**WORK TO COMPLETE**:
Restate word for word the line with "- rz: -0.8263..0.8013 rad" and the rest of the listing after it, ending at the final line, and include nothing else.
=-=-=
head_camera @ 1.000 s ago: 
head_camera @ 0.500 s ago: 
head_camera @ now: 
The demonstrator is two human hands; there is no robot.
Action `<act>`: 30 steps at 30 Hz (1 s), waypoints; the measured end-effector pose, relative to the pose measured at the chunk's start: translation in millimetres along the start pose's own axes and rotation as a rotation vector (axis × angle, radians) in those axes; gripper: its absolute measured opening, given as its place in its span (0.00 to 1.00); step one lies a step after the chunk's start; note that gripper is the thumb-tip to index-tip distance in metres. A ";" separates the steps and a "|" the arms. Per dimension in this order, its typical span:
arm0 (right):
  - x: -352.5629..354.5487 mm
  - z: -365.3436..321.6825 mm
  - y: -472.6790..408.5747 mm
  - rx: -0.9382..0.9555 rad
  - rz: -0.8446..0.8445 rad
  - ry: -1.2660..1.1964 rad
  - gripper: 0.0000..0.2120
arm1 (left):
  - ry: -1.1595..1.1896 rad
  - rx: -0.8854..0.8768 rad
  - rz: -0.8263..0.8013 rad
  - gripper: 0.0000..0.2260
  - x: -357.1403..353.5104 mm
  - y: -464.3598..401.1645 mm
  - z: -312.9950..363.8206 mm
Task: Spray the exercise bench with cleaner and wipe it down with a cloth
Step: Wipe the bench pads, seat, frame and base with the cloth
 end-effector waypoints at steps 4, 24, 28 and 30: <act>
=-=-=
**ANSWER TO THIS EXERCISE**:
  - rz: -0.8263..0.8013 rad
  - gripper: 0.0000..0.2260
  - x: -357.1403..353.5104 mm
  - y: -464.3598..401.1645 mm
  - z: -312.9950..363.8206 mm
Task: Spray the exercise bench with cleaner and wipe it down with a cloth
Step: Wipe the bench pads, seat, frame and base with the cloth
 end-effector waypoints at steps 4, 24, 28 and 30: <act>

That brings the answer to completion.